Видимо, Ивану Петровичу и его друзьям, ветеранам фабрики, удалось убедить Сладкова, что Грязнов не всесилен, что и на него найдется управа.

И вот в один из вечеров ко мне в кабинет пришел Сладков, сам, без вызова. Извинился за прошлое. Правду говорил Ефрюлин. Возили зеркала. Кому и за что — не объясняли, но что дело нечистое — догадывался, не ребенок, переживал, не хотел, один раз даже при выезде с фабрики остановил машину — дескать, аккумуляторы сели, дальше не поеду. Так что же? Вынули зеркало из машины, замотали в чехлы с сидений и унесли. А открыто отказать боялся, чтобы не уволили, не выселили.

— А с картоном, с бумагой как было?

— Всякий раз подъезжали почему-то к магазину медицинского оборудования, в тамбур складывали бумагу, картон. Но Грязнов в этот магазин не заходил, а шел в соседний «Рыболовство и охота», где заведующим был его дружок—Горшунов Василий Васильевич. С кем тут имел дело Грязнов, трудно сказать. Но вы-то узнаете, — уверенно сказал Сладков.

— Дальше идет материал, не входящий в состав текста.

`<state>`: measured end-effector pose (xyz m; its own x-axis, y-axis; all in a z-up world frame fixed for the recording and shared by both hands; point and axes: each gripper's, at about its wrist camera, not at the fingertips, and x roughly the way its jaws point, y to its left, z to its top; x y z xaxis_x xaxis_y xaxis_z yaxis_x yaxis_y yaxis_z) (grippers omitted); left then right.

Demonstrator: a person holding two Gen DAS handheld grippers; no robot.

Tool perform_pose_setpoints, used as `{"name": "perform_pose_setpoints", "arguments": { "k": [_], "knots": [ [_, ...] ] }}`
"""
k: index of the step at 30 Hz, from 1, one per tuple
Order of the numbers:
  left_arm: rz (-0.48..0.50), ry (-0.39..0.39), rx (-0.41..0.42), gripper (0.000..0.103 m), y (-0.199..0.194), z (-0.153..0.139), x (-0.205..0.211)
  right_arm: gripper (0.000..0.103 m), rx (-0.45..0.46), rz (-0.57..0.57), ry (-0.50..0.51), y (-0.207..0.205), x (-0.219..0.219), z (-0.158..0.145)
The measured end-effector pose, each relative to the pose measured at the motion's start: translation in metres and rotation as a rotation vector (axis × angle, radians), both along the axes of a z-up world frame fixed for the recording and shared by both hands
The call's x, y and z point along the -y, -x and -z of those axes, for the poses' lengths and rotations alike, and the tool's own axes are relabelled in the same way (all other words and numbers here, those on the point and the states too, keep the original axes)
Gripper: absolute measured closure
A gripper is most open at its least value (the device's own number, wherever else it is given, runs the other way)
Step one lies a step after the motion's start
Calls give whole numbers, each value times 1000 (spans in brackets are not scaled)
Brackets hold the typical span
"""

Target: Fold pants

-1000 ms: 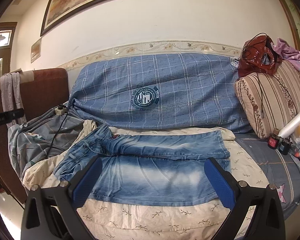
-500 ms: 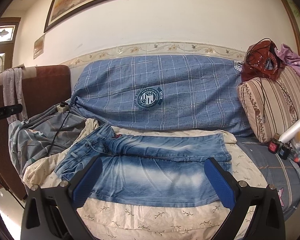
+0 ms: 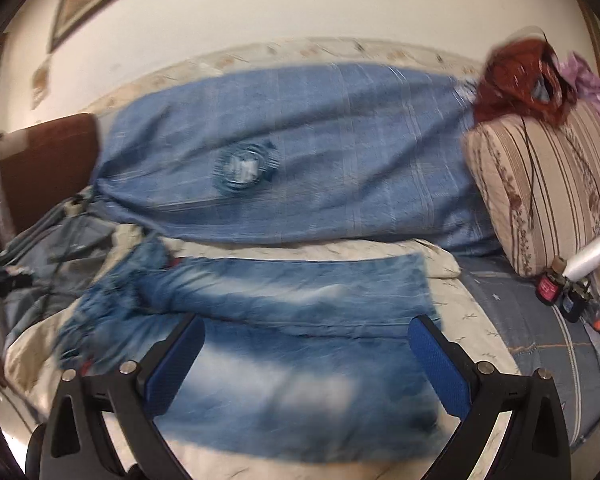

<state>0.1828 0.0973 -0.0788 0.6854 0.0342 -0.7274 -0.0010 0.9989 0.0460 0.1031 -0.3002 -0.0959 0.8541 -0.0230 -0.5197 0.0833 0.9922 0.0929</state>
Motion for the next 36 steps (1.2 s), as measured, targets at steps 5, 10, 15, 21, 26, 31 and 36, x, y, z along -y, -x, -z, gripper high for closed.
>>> {"name": "perform_pose_setpoints", "arguments": {
  "k": [5, 10, 15, 21, 26, 31, 36],
  "knots": [
    [45, 64, -130, 0, -110, 21, 6, 0, -81, 88, -72, -94, 76, 23],
    [12, 94, -193, 14, -201, 37, 9, 9, -190, 154, -114, -191, 123, 63],
    [-13, 120, -248, 35, -252, 56, 13, 30, -313, 200, -196, -243, 149, 104],
    [28, 137, -345, 92, -276, 86, 30, 75, -355, 174, -147, -251, 141, 116],
    [41, 134, -285, 96, -262, 76, 34, 89, -287, 201, -167, -234, 145, 100],
    [88, 186, -184, 103, -228, 31, 27, 89, -221, 189, -225, -202, 149, 72],
    [133, 237, -67, 103, -186, -25, 12, 89, -170, 164, -216, -172, 138, 47]
  ]
}}
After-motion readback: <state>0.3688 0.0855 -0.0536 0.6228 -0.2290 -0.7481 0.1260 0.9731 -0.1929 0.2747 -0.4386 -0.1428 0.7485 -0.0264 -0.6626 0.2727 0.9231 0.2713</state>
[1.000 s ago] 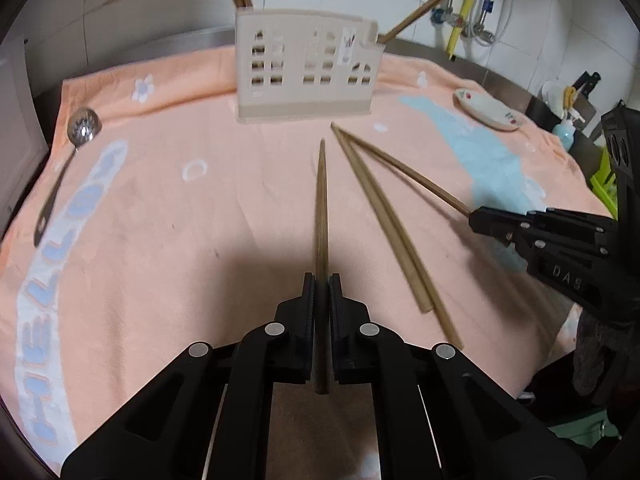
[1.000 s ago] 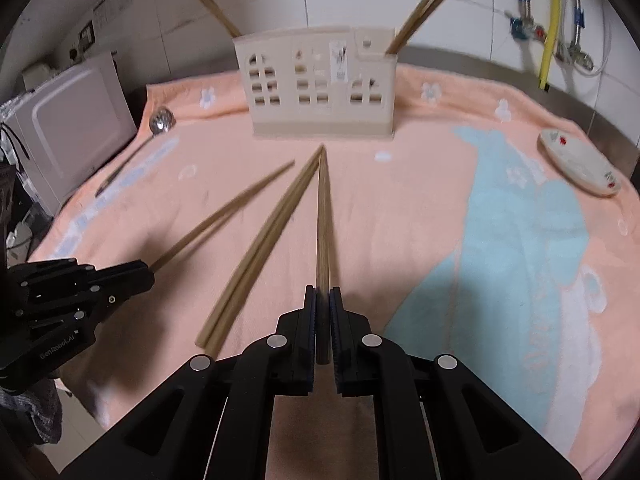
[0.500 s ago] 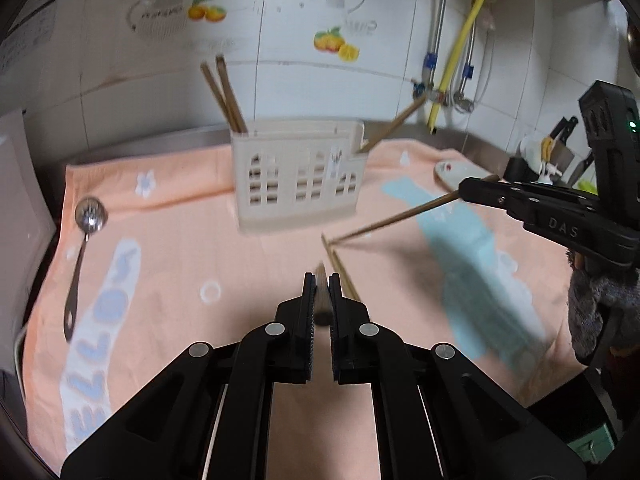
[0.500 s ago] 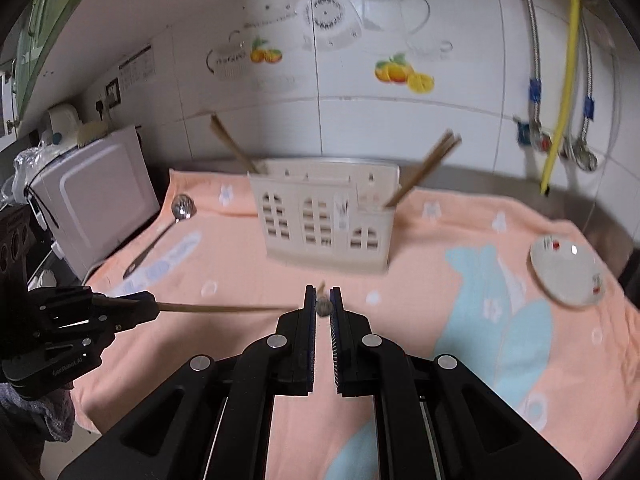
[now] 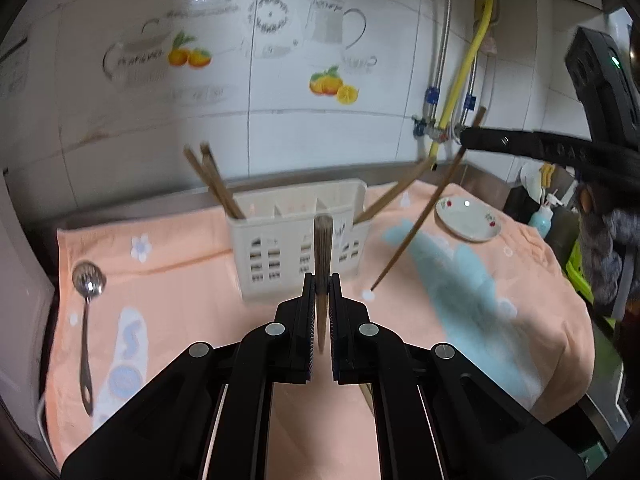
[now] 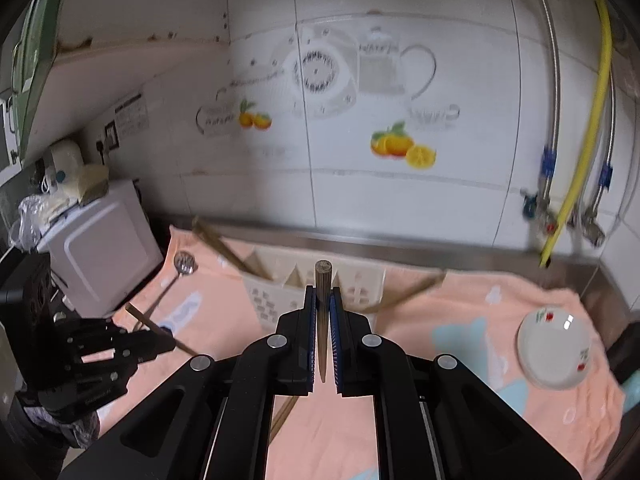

Не один Сладков, многие считают, что следователь может и должен до всего дознаться. Нам верят. Но оправдать это доверие иной раз бывает очень нелегко.

Заведующая магазином медицинского оборудования Субботина, она же продавец и кассир, не помнит ни о какой бумаге или картоне. Призываю на помощь Сладкова. Он напоминает, что когда в последний раз он складывал бумагу в тамбур, то вместе с Субботиной в магазине находился старичок, который прежде заведовал этим магазином, они спорили из-за каких-то шприцев. А раньше, привозя сюда бумагу и картон, он заставал здесь одного лишь старичка. После этого Субботина подтверждает, что был такой случай. Клубнев уходил на пенсию, и она принимала от него магазин. Тогда и произошло недоразумение со шприцами. Вот акт передачи. Значит, это было 23 июня. Бумагу, кажется, потом забрал Горшунов, она помнит вполне определенно. Не раз было, что к ним привозили бумагу и картон для Василия Васильевича. Ведь магазины рядом, почему бы не помочь, если соседу надо. Может быть, самого Горшу-нова тогда не было на месте… А потом он приходил и уносил все к себе. Клубнев один раз даже помогал ему перетаскивать картон. Понятно, для пыжей картон всегда нужен.

Я мысленно прикидываю, что если из картона, которого недостает у Четверковой, сделать пыжи и снарядить патроны, то их хватит, чтобы перестрелять всех зайцев от Ледовитого океана до турецкой границы. Но сейчас важно не это, а то, что скажет Василий Васильевич Горшунов.